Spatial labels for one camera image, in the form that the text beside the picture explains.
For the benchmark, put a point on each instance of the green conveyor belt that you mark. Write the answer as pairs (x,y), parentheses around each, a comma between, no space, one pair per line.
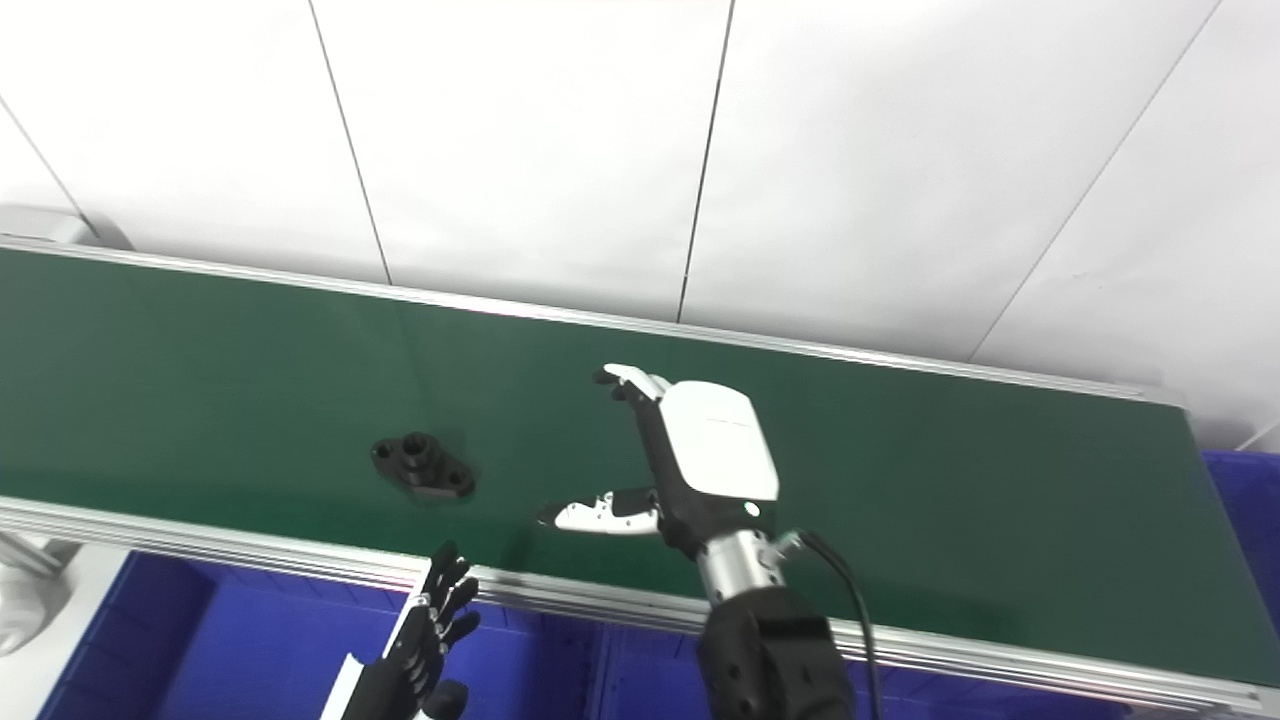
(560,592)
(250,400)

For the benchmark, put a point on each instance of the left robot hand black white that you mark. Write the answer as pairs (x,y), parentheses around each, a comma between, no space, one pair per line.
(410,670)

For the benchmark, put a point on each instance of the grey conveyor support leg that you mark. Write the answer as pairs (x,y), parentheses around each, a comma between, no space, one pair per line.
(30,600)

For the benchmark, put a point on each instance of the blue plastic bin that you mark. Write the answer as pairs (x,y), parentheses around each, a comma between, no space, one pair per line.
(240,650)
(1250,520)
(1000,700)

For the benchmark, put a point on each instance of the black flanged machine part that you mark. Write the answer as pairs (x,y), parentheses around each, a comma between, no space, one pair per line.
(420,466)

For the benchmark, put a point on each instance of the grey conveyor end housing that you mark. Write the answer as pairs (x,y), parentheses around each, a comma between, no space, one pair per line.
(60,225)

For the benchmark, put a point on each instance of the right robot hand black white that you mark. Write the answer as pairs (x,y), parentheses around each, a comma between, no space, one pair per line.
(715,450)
######
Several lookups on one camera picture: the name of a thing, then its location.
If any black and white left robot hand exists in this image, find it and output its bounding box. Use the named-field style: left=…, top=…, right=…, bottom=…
######
Exercise directions: Count the lines in the records above that contain the word "picture", and report only that number.

Answer section: 2